- What is being asked: Copy each line of the listing that includes "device".

- Exercise material:

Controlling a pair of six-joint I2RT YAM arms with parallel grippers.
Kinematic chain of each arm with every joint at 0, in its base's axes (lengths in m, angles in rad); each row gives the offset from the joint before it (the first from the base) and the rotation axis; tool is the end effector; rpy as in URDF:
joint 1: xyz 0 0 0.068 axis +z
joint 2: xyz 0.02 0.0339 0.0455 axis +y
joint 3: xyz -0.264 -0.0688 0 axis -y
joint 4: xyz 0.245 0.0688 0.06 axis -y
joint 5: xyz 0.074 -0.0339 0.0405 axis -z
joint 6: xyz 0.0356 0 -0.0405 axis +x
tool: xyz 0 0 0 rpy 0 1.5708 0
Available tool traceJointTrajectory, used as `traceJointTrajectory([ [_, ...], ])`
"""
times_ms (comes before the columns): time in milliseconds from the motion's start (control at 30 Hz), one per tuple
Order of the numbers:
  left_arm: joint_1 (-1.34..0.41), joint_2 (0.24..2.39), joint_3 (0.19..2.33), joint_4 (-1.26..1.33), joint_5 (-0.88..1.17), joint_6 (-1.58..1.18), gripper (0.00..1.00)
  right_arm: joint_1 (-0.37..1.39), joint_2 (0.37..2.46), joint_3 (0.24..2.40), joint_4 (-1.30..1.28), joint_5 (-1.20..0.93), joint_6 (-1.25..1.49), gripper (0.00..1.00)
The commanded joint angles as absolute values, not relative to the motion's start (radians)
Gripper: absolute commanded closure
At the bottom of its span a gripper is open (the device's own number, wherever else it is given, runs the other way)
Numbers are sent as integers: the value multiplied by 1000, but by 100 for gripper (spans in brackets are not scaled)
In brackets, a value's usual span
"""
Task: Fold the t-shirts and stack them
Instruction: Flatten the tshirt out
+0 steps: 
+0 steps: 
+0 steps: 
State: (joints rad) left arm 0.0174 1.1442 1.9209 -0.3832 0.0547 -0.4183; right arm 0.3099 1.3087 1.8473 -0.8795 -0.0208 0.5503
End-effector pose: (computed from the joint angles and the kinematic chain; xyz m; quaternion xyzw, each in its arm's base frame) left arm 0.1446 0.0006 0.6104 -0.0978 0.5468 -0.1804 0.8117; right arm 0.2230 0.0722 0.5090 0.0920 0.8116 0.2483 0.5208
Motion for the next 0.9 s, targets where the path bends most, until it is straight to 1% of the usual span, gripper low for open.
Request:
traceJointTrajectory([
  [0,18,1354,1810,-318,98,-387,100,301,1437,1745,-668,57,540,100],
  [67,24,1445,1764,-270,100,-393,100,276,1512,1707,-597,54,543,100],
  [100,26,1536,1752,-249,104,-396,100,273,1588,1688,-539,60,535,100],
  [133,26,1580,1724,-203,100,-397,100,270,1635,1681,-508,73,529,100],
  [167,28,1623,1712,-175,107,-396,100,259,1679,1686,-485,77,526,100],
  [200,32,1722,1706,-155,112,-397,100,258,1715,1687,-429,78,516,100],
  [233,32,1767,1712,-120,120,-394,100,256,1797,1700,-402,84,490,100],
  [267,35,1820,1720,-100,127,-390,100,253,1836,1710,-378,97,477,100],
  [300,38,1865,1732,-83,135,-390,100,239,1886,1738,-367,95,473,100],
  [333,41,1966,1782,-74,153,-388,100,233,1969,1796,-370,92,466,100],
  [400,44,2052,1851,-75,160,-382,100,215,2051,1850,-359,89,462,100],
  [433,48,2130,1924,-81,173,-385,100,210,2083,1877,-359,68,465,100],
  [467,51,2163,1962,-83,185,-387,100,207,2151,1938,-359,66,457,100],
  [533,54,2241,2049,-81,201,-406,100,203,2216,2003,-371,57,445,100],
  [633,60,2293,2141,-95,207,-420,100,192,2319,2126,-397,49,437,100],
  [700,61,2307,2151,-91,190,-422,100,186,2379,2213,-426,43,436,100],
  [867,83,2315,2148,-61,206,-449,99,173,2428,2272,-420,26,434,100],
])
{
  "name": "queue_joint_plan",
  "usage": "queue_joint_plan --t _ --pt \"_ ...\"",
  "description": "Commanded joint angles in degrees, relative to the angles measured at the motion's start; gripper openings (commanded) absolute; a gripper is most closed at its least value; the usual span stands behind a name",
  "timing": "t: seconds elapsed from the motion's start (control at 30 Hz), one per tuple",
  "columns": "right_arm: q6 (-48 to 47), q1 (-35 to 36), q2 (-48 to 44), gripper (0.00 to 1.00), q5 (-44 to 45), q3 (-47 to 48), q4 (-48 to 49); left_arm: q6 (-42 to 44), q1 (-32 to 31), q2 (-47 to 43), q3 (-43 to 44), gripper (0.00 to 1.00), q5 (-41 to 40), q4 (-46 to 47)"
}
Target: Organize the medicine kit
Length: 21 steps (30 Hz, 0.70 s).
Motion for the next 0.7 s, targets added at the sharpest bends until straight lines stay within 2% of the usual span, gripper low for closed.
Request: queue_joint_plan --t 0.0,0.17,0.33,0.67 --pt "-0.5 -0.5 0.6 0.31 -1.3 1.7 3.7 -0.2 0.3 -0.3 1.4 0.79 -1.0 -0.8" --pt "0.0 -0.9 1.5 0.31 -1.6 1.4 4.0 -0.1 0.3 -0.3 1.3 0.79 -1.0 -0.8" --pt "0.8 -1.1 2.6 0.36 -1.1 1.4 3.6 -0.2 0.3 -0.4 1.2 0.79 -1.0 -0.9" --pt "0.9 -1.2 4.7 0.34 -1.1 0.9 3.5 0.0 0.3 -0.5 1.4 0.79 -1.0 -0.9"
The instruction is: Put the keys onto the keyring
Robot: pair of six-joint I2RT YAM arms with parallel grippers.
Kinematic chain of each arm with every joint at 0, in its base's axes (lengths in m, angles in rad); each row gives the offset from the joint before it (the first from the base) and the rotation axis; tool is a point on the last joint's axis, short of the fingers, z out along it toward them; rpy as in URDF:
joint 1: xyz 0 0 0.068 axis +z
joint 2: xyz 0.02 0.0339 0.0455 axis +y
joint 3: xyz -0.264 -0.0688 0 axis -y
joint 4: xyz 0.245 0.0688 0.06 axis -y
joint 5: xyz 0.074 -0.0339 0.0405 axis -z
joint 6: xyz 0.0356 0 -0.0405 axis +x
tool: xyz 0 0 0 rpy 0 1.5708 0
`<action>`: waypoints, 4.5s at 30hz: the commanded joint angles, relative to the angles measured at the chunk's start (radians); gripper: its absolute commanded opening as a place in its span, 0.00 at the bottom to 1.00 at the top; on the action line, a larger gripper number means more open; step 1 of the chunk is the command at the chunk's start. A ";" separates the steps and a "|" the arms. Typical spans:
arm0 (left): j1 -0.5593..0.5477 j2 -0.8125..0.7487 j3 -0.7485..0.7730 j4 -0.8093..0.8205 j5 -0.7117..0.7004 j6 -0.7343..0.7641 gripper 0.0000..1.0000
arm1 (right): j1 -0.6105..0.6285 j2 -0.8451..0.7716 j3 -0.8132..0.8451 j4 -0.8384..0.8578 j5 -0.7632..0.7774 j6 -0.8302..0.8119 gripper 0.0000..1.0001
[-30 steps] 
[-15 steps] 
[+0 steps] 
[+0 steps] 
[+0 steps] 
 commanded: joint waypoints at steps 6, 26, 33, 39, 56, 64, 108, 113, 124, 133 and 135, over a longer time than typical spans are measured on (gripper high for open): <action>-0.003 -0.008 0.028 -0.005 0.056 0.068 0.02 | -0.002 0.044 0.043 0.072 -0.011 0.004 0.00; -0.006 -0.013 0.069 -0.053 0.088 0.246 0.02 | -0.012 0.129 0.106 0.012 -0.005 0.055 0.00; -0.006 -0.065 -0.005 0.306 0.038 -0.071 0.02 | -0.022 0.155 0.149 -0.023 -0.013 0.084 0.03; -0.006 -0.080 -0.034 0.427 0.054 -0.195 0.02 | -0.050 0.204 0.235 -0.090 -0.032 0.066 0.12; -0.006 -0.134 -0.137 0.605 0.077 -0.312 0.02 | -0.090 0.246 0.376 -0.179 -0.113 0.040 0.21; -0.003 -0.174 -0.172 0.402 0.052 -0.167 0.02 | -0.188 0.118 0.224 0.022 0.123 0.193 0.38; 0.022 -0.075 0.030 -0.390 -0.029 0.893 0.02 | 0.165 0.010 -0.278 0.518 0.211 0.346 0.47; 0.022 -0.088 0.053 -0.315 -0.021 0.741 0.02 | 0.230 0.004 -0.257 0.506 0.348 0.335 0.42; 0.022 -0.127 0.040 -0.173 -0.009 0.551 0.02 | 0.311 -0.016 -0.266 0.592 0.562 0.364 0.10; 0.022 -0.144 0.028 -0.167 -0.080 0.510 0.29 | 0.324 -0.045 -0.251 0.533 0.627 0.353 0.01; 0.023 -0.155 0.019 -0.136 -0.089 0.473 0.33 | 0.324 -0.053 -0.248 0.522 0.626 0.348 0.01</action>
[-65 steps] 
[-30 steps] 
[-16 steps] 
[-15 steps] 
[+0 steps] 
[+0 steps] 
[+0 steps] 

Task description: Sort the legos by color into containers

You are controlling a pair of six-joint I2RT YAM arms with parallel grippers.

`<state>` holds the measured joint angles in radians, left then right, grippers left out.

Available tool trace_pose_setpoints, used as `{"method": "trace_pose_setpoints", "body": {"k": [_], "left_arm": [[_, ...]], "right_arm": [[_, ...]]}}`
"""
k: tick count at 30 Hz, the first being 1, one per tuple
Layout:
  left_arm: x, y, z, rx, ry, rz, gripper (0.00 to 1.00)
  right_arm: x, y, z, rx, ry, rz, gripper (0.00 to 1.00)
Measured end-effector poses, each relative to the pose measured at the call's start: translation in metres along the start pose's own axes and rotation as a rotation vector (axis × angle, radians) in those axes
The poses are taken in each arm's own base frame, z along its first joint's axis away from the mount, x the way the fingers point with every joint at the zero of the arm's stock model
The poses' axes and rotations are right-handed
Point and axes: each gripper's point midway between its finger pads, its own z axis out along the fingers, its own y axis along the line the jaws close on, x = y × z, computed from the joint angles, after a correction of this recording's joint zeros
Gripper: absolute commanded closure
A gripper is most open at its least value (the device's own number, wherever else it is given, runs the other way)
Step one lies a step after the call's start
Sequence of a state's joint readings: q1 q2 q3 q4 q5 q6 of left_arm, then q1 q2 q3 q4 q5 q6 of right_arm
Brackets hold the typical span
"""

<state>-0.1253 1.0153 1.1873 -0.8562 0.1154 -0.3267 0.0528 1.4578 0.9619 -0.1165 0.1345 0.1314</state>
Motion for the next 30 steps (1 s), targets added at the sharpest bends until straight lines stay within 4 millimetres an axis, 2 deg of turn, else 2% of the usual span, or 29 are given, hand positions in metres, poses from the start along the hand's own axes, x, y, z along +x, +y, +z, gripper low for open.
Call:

- Your solution:
At the bottom of its span a gripper is open (the device's own number, wherever else it is given, runs the other way)
A gripper is most open at its least value (the device's own number, wherever else it is given, runs the other way)

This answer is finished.